Their story shifts, as Christopher Tolkien details in Unfinished Tales.  But it seems Celeborn then was imagined as one of the Avari, the elves who refused the summons to Valinor.  Who are now forever barred from it.  And while Bilbo, Frodo, Sam and Gimli can be let in as exceptions, Celeborn is not.  It seems unfair, even allowing for him being immortal whereas Tolkien says that the hobbits, at least, would eventually die and follow the ‘doom of men’.

To get back to Saruman, Gandalf offers mercy to Grima.  But he is somehow tied to Saruman and will not leave him.

Saruman then confronts the hobbits:

“‘So you have come to gloat too, have you, my urchins?’ he said. ‘You don’t care what a beggar lacks, do you? For you have all you want, food and fine clothes, and the best weed for your pipes. Oh yes, I know! I know where it comes from. You would not give a pipeful to a beggar, would you?’”

Merry actually gives him what he has left.  But is alarmed that Saruman has been buying it from the Southfarthing.  It is another foreshadowing – and oddities in the south of the hobbit realm was mentioned back in Book One.

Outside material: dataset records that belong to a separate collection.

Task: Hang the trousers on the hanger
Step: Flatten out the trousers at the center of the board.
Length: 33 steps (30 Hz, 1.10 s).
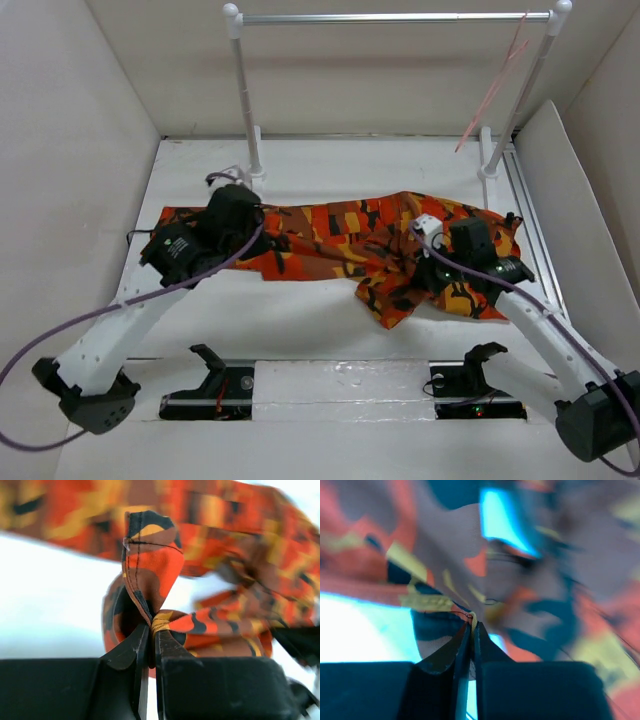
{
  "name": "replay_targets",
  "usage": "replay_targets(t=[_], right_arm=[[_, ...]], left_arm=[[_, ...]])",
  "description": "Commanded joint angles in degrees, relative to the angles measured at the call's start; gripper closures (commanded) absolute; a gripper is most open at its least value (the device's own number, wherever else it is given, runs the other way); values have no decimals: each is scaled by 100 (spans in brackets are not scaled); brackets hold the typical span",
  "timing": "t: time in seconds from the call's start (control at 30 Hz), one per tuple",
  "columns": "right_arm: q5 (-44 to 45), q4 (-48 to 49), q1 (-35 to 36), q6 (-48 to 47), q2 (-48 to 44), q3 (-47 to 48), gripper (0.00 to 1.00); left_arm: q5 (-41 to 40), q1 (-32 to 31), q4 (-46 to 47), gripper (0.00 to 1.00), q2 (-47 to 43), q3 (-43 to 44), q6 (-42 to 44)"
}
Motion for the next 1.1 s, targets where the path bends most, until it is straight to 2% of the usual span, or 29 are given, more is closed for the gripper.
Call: replay_targets(t=[0.0, 0.03, 0.1, 0.13, 0.2, 0.23, 0.27, 0.3, 0.33, 0.4, 0.43, 0.47, 0.5, 0.53, 0.57, 0.67, 0.7, 0.73, 0.83, 0.97, 1.07], right_arm=[[-581, -427, 837, -266, 134, 232, 89], [-957, -374, 1050, -283, 231, 276, 80], [-1180, -513, 1611, -501, 677, 653, 72], [-1128, -706, 1754, -581, 828, 863, 62], [-796, -900, 1852, -713, 1013, 1444, 49], [-428, -944, 1739, -757, 1022, 1585, 37], [-337, -936, 1573, -784, 1005, 1699, 34], [-258, -936, 1345, -810, 979, 1918, 31], [-214, -884, 768, -837, 926, 2007, 28], [-196, -761, 98, -785, 900, 2087, 28], [-109, -499, -245, -732, 891, 2035, 28], [-38, -297, -901, -627, 830, 1939, 29], [32, -103, -1229, -382, 812, 1807, 30], [33, 351, -1546, -258, 803, 1536, 37], [-20, 582, -2150, -144, 829, 1394, 39], [32, 1277, -2944, 296, 1004, 1103, 44], [137, 1444, -3390, 427, 1153, 1068, 45], [277, 1681, -3630, 472, 1250, 1050, 43], [385, 1797, -4483, 587, 1830, 1321, 31], [-132, 1981, -5283, 710, 2760, 1927, 22], [-432, 2333, -5372, 745, 3200, 1973, 20]], left_arm=[[-115, 1039, -1174, 100, -466, -293, 181], [-359, 1287, -1174, 100, -667, -267, 207], [-632, 1997, -1139, 100, -774, -101, 347], [-938, 2176, -1104, 100, -783, 83, 435], [-1239, 2492, -1051, 100, -714, 234, 611], [-1545, 2494, -1060, 100, -670, 260, 612], [-1713, 2494, -1095, 100, -600, 287, 542], [-1863, 2494, -1104, 95, -582, 296, 454], [-2134, 2494, -1095, 77, -616, 244, 340], [-2356, 2494, -868, 52, -774, 199, 234], [-2409, 2494, -727, 33, -862, 164, 199], [-2374, 2494, -561, 30, -915, 129, 233], [-2270, 2494, -80, 30, -994, 85, 303], [-2025, 2494, 98, 30, -1073, 7, 382], [-1892, 2494, 257, 30, -1065, 6, 418], [-1488, 2494, 732, 31, -889, -46, 654], [-1295, 2494, 1168, 30, -785, -134, 830], [-762, 2494, 1312, 31, -688, -370, 927], [66, 2346, 1839, 31, -292, -923, 1016], [-44, 2081, 2646, 28, 121, -1679, 989], [-98, 2142, 3008, 27, 314, -1901, 1051]])
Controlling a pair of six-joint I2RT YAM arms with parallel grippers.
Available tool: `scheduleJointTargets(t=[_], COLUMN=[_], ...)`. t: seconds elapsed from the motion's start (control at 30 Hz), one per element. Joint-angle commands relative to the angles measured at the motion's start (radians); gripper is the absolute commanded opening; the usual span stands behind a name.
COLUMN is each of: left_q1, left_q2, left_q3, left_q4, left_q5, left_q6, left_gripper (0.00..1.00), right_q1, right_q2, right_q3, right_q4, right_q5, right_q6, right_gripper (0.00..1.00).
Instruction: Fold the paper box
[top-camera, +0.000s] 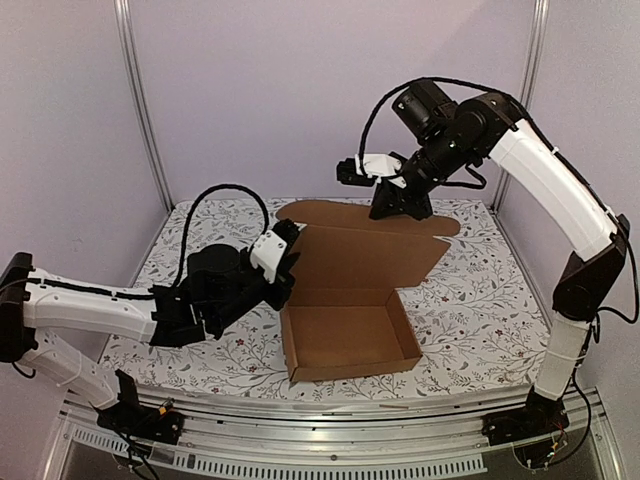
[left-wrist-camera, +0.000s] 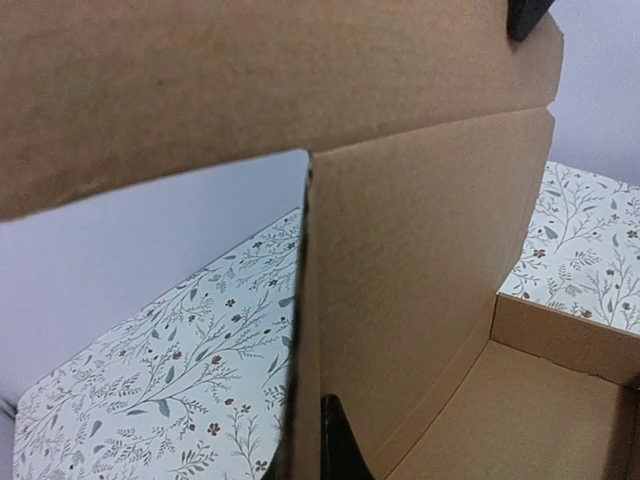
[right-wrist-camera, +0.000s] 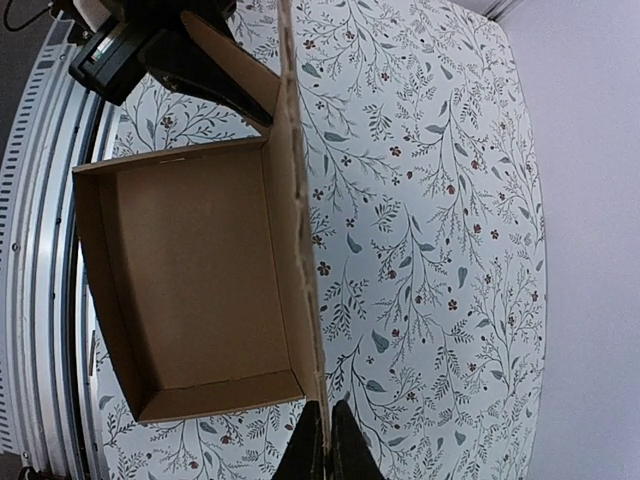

Gandalf has some notion that trouble can be expected:

“‘But alas for Saruman! I fear nothing more can be made of him. He has withered altogether. All the same, I am not sure that Treebeard is right: I fancy he could do some mischief still in a small mean way.’”

I’d see this as Gandalf deciding that Saruman is not still so dangerous as to need his attention.  A view he will stick to in the next chapter.

They part from Galadriel and Celeborn.  Get to Rivendell, and do indeed find Bilbo very aged, and handing over everything – including Sting and his mithril coat, forgetting he had given them already.  And hands over his writings – assumed to match The Hobbit and what became The Silmarillion, within the framework of the story.

And not entirely free of the One Ring’s lure:

“Which reminds me: what’s become of my ring, Frodo, that you took away?’

“‘I have lost it, Bilbo dear,’ said Frodo. ‘I got rid of it, you know.’

“‘What a pity!’ said Bilbo. ‘I should have liked to see it again. But no, how silly of me! That’s what you went for, wasn’t it: to get rid of it? But it is all so confusing, for such a lot of other things seem to have got mixed up with it: Aragorn’s affairs, and the White Council and Gondor, and the Horsemen, and Southrons, and oliphaunts – did you really see one, Sam? – and caves and towers and golden trees, and goodness knows what besides.

They leave, but Frodo hopes to return:

“It won’t be dangerous any more. There is a real king now and he will soon put the roads in order.’”

But Elrond tells him that this may not happen:

“‘I think, Frodo, that maybe you will not need to come back, unless you come very soon. For about this time of the year, when the leaves are gold before they fall, look for Bilbo in the woods of the Shire. I shall be with him.’

“These words no one else heard, and Frodo kept them to himself.”

He may be thinking that he too should depart.  Arwen had already suggested this.

 

[A] It should be Éomer and Théoden.  But I do not use accents or other diacritical marks.  In the past, I have all too often seen computer software turn them into something meaningless.